In honor of National Nutrition Month, Agriculture Secretary Tom Vilsack outlined in a press release yesterday, the need for a generational commitment to improve childhood nutrition, which will lead to a healthier generation of Americans. While health and nutrition are complex topics, Vilsack noted the USDA has made significant improvements to consumers' access to information and helping consumers have better access to food, which together will ensure progress as the nation battles both childhood obesity and malnutrition. Vilsack made his remarks at the Barbara Bush Children's Hospital at the Maine Medical Center where he was joined by Portland Mayor Michael Brennan, and representatives from the medical, nutrition, public health, education, military, and business communities.
"We must continue to take action today to ensure that today's young people grow up healthy and strong, or we will see more challenges – everything from soaring health care costs to diminished national security and decreased business competitiveness," said Vilsack. "Improving the nutrition of our young people has tremendous implications for our country's future."
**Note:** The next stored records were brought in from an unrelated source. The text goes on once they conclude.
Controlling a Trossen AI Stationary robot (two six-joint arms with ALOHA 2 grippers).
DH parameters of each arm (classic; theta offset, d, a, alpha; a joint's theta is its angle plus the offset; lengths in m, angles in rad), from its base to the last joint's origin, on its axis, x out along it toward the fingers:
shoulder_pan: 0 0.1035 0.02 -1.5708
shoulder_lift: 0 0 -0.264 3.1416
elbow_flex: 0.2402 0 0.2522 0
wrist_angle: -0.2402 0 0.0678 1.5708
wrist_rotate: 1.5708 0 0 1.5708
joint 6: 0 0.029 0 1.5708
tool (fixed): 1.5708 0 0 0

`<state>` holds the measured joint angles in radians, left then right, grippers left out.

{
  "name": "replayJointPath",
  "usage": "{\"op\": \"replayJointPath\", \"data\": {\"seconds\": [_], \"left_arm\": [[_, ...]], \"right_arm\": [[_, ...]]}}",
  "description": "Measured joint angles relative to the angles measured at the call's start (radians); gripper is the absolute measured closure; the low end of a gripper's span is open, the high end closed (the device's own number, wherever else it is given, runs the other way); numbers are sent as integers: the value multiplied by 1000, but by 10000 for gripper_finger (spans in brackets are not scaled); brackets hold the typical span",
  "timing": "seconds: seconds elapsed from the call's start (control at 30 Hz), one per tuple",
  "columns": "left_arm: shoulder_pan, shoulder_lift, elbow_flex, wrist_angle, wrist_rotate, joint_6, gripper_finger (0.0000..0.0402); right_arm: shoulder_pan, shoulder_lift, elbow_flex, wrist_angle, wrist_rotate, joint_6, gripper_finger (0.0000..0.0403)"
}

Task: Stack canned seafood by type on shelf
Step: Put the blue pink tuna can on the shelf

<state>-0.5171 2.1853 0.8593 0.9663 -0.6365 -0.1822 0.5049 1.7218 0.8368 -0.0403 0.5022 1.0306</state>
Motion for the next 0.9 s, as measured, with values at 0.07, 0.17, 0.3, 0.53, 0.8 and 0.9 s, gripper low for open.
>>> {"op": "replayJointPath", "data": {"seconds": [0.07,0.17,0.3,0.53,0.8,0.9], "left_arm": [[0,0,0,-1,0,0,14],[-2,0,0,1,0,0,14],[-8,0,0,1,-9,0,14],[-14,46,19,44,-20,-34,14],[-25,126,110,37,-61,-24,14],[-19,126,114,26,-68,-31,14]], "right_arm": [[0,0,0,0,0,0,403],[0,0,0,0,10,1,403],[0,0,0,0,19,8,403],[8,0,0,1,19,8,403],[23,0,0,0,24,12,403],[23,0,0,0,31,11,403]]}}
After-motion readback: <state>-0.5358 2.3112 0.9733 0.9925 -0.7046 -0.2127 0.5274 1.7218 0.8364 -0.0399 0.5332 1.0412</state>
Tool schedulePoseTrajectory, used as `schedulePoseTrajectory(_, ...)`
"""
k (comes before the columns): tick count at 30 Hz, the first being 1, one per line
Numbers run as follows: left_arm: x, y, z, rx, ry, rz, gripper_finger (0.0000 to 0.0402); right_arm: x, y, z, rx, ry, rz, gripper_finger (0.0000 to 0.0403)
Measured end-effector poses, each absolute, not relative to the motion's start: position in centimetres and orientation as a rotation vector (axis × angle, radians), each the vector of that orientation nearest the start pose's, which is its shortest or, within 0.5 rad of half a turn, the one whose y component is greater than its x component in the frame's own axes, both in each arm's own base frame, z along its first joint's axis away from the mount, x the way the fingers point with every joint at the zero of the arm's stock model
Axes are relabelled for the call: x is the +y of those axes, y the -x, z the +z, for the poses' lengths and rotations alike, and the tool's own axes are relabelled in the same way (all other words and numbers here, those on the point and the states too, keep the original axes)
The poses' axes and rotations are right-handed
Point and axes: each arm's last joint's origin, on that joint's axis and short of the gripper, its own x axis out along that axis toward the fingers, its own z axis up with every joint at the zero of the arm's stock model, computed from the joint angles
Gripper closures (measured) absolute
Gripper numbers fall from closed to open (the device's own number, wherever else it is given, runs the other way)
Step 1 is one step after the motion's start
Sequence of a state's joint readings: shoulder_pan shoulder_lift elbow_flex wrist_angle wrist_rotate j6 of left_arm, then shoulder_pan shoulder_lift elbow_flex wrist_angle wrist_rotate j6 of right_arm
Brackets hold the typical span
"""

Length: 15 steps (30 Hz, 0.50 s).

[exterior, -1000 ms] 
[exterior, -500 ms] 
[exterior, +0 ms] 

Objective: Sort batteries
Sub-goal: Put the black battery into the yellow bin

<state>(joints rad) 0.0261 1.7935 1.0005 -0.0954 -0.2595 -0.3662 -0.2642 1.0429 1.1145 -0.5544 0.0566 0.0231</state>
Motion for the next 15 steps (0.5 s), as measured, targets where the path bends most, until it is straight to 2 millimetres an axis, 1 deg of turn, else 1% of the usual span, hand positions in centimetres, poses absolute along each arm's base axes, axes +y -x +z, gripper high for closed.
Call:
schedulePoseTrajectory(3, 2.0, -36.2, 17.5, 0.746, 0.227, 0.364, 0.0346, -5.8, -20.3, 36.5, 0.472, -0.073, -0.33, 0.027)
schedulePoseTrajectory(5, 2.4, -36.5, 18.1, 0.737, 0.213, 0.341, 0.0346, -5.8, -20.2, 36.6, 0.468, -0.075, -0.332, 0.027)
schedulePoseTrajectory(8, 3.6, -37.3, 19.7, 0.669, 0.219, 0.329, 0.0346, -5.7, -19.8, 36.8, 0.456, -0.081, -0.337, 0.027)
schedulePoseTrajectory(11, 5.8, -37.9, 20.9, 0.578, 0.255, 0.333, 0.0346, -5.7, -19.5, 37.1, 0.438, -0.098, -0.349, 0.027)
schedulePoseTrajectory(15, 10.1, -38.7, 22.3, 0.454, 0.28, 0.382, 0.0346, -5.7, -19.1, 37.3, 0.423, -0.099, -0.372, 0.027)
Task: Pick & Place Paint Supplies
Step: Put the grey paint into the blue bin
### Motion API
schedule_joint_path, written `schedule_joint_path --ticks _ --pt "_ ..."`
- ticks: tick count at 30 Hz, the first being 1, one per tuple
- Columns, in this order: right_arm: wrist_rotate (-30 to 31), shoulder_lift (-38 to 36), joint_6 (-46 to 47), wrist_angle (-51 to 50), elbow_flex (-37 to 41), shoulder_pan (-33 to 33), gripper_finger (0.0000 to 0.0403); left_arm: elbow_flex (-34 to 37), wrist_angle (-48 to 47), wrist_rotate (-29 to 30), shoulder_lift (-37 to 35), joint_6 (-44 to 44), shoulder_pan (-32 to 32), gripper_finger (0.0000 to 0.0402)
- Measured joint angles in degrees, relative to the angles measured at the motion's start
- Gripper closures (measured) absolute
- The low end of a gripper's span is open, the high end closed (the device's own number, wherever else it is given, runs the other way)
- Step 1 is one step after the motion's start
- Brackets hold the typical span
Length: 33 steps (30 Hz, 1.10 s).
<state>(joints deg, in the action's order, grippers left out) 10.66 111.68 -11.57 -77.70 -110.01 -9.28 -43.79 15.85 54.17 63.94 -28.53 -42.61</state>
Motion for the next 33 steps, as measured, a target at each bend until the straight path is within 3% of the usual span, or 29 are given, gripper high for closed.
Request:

Over the course of the past 30 years, the prevalence of childhood obesity nearly tripled. Nearly one in three American children and adolescents today are overweight or obese. Some of those children come from low-income families, where access to healthy food choices and opportunities for physical activity can be limited. Nearly a third of our nation's young people are at risk for preventable diseases like type-2 diabetes and heart disease. Preventable diseases have serious consequences – which is why health experts tell us that our current generation of children may well have a shorter lifespan than their parents.
Vilsack said that USDA empowers Americans to make healthier food choices by providing science-based information and advice like the USDA's MyPlate symbol and the resources at ChooseMyPlate.gov, which provide quick, easy reference tools for parents, teachers, healthcare professionals and communities. The resources are based on scientific information included in the 2010 Dietary Guidelines for Americans. The USDA also created SuperTracker, a free online planning and tracking tool used by over two million Americans to help them improve food choices, maintain a healthy weight, and track physical activity. The USDA provides shopping strategies and meal planning advice to help families serve more nutritious meals affordably through its 10-Tips Nutrition Series and the Thrifty Food Plan. USDA education programs target these materials to recipients of food assistance programs to ensure they are well-informed and able to make healthy choices. USDA is making fresh fruits and vegetables more accessible for low-income families. More than 3,200 farmers markets and farm stands are now authorized to accept payment through the Supplemental Nutrition Assistance Program (SNAP), an increase of nearly 100 percent since 2010. Vilsack noted that USDA continues working with First Lady Michelle Obama on the Let's Move! initiative, which is helping to promote healthy eating and physical activity while empowering Americans to combat childhood obesity. Through the combined efforts of USDA and its partners, the United States is beginning to see progress and improvements in the health of our Nation's children.